▶ _PROBLEM TO SOLVE_: Leave the pictures out and write out the rest of the listing word for word.

▶ _DATA_:
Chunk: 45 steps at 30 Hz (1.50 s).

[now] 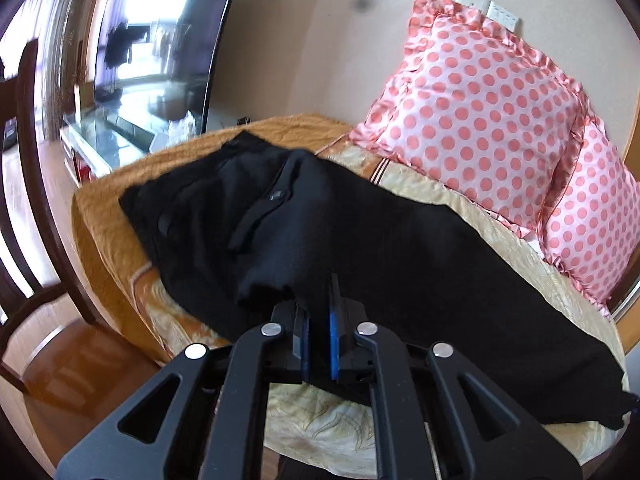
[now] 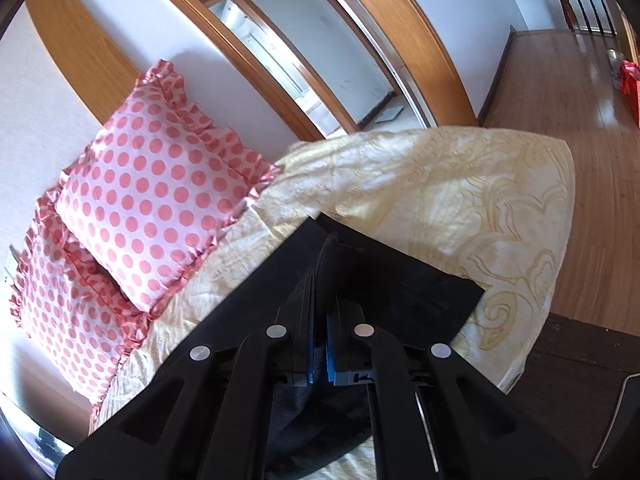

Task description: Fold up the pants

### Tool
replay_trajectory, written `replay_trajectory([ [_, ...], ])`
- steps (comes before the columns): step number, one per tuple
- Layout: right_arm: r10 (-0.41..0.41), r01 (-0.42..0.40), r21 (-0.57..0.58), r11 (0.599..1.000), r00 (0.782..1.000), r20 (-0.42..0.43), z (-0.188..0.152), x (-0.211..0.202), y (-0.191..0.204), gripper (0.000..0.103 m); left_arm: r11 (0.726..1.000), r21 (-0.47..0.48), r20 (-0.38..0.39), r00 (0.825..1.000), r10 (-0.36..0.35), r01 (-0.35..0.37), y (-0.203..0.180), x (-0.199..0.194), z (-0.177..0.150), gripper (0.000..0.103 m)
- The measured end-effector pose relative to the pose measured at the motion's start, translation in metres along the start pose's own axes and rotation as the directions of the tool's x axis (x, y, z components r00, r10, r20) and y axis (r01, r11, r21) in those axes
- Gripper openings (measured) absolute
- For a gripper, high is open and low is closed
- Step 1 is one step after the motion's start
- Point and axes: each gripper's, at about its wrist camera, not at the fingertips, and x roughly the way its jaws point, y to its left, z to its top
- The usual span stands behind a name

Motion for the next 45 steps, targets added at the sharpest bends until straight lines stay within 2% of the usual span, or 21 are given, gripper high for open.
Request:
replay_trajectory([
  [1,-0.002,0.002,0.005,1.0,1.0,-0.005,-0.001,0.0,-0.002,0.004,1.0,-0.019,-0.006,1.0,-0.009,0.009,0.003,0.001,0.0,0.029],
  [2,-0.001,0.001,0.008,1.0,1.0,-0.008,-0.002,0.0,-0.003,0.004,0.998,-0.055,-0.007,1.0,-0.009,0.008,0.009,0.002,0.002,0.04],
  [3,-0.001,0.001,0.012,1.0,1.0,-0.01,-0.002,0.0,-0.004,0.004,0.997,-0.077,-0.004,1.0,-0.015,0.015,0.012,0.002,0.003,0.058],
  [4,-0.001,0.001,0.018,1.0,1.0,-0.014,-0.002,-0.001,-0.006,0.004,0.992,-0.119,0.004,1.0,-0.028,0.028,0.019,0.001,0.005,0.064],
  [7,0.002,-0.001,0.029,1.0,1.0,-0.019,-0.002,-0.001,-0.009,0.004,0.977,-0.209,0.01,0.999,-0.041,0.042,0.038,-0.002,0.01,0.076],
  [11,0.001,0.0,0.05,0.999,1.0,-0.02,-0.002,0.002,-0.012,0.004,0.947,-0.305,-0.029,0.993,-0.113,0.099,0.062,0.007,0.016,0.078],
  [14,-0.005,0.006,0.051,0.999,1.0,-0.022,-0.003,0.003,-0.011,0.004,0.932,-0.341,-0.032,0.99,-0.14,0.121,0.07,0.011,0.021,0.078],
  [18,-0.011,0.012,0.053,0.999,1.0,-0.028,-0.004,0.002,-0.012,0.004,0.904,-0.408,-0.026,0.988,-0.15,0.127,0.081,0.012,0.029,0.076],
  [21,-0.021,0.023,0.048,0.999,0.999,-0.033,-0.005,0.003,-0.013,0.004,0.878,-0.453,0.019,0.987,-0.162,0.153,0.095,0.004,0.034,0.075],
  [23,-0.028,0.029,0.043,0.999,0.999,-0.035,-0.006,0.004,-0.013,0.004,0.882,-0.449,0.012,0.988,-0.156,0.144,0.1,0.007,0.04,0.075],
  [26,-0.028,0.03,0.048,0.998,0.999,-0.039,-0.007,0.007,-0.012,0.004,0.893,-0.434,-0.046,0.988,-0.149,0.114,0.102,0.026,0.047,0.066],
  [32,-0.028,0.03,0.052,0.998,0.999,-0.041,-0.007,0.008,-0.012,0.004,0.889,-0.452,-0.092,0.987,-0.134,0.078,0.103,0.037,0.044,0.064],
  [33,-0.026,0.029,0.053,0.998,0.999,-0.042,-0.007,0.008,-0.012,0.004,0.884,-0.463,-0.104,0.985,-0.135,0.072,0.105,0.036,0.042,0.06],
  [37,-0.029,0.031,0.042,0.999,0.999,-0.037,-0.008,0.007,-0.011,0.004,0.862,-0.501,-0.125,0.979,-0.163,0.08,0.107,0.033,0.039,0.06],
  [41,-0.025,0.027,0.052,0.998,0.999,-0.048,-0.01,0.012,-0.013,0.004,0.87,-0.49,-0.125,0.983,-0.138,0.059,0.108,0.044,0.048,0.054],
  [42,-0.025,0.028,0.05,0.998,0.999,-0.048,-0.011,0.012,-0.013,0.004,0.872,-0.487,-0.121,0.985,-0.122,0.048,0.109,0.045,0.05,0.042],
  [43,-0.026,0.028,0.048,0.998,0.999,-0.047,-0.011,0.012,-0.014,0.004,0.879,-0.475,-0.118,0.988,-0.1,0.032,0.109,0.047,0.053,0.011],
  [45,-0.024,0.026,0.048,0.998,0.999,-0.048,-0.011,0.013,-0.014,0.004,0.9,-0.436,-0.115,0.991,-0.068,0.011,0.112,0.048,0.06,0.007],
])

▶ _RESPONSE TO THE EXERCISE_:
Chunk: 45 steps at 30 Hz (1.50 s).

[now] 
[now] 

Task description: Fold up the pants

### Tool
replay_trajectory, written `replay_trajectory([ [_, ...], ])`
- steps (comes before the columns): step number, one per tuple
- Layout: right_arm: r10 (-0.41..0.41), r01 (-0.42..0.40), r21 (-0.57..0.58), r11 (0.599..1.000), r00 (0.782..1.000), r20 (-0.42..0.43), z (-0.188..0.152), x (-0.211..0.202), y (-0.191..0.204), gripper (0.000..0.103 m); left_arm: r11 (0.726..1.000), r21 (-0.47..0.48), r20 (-0.38..0.39), r00 (0.825..1.000), r10 (-0.36..0.35), r01 (-0.35..0.37), y (-0.203..0.180), x (-0.199..0.194), z (-0.177..0.150), gripper (0.000..0.103 m)
- The measured end-effector pose relative to the pose measured at the motion's start, translation in metres along the start pose's own axes and rotation as the directions of the tool's x axis (x, y, z components r00, r10, r20) and y axis (r01, r11, r21) in those axes
- Gripper openings (measured) absolute
- For a gripper, high is open and low is closed
- Step 1 is one step after the motion's start
- Point and axes: each gripper's, at about its wrist camera, not at the fingertips, and x roughly the way its jaws point, y to its left, z to its top
- The usual span stands behind a name

Motion for the next 45 steps, targets added at the sharpest bends until straight lines stay within 2% of the usual span, or 21 are given, gripper high for open.
Request:
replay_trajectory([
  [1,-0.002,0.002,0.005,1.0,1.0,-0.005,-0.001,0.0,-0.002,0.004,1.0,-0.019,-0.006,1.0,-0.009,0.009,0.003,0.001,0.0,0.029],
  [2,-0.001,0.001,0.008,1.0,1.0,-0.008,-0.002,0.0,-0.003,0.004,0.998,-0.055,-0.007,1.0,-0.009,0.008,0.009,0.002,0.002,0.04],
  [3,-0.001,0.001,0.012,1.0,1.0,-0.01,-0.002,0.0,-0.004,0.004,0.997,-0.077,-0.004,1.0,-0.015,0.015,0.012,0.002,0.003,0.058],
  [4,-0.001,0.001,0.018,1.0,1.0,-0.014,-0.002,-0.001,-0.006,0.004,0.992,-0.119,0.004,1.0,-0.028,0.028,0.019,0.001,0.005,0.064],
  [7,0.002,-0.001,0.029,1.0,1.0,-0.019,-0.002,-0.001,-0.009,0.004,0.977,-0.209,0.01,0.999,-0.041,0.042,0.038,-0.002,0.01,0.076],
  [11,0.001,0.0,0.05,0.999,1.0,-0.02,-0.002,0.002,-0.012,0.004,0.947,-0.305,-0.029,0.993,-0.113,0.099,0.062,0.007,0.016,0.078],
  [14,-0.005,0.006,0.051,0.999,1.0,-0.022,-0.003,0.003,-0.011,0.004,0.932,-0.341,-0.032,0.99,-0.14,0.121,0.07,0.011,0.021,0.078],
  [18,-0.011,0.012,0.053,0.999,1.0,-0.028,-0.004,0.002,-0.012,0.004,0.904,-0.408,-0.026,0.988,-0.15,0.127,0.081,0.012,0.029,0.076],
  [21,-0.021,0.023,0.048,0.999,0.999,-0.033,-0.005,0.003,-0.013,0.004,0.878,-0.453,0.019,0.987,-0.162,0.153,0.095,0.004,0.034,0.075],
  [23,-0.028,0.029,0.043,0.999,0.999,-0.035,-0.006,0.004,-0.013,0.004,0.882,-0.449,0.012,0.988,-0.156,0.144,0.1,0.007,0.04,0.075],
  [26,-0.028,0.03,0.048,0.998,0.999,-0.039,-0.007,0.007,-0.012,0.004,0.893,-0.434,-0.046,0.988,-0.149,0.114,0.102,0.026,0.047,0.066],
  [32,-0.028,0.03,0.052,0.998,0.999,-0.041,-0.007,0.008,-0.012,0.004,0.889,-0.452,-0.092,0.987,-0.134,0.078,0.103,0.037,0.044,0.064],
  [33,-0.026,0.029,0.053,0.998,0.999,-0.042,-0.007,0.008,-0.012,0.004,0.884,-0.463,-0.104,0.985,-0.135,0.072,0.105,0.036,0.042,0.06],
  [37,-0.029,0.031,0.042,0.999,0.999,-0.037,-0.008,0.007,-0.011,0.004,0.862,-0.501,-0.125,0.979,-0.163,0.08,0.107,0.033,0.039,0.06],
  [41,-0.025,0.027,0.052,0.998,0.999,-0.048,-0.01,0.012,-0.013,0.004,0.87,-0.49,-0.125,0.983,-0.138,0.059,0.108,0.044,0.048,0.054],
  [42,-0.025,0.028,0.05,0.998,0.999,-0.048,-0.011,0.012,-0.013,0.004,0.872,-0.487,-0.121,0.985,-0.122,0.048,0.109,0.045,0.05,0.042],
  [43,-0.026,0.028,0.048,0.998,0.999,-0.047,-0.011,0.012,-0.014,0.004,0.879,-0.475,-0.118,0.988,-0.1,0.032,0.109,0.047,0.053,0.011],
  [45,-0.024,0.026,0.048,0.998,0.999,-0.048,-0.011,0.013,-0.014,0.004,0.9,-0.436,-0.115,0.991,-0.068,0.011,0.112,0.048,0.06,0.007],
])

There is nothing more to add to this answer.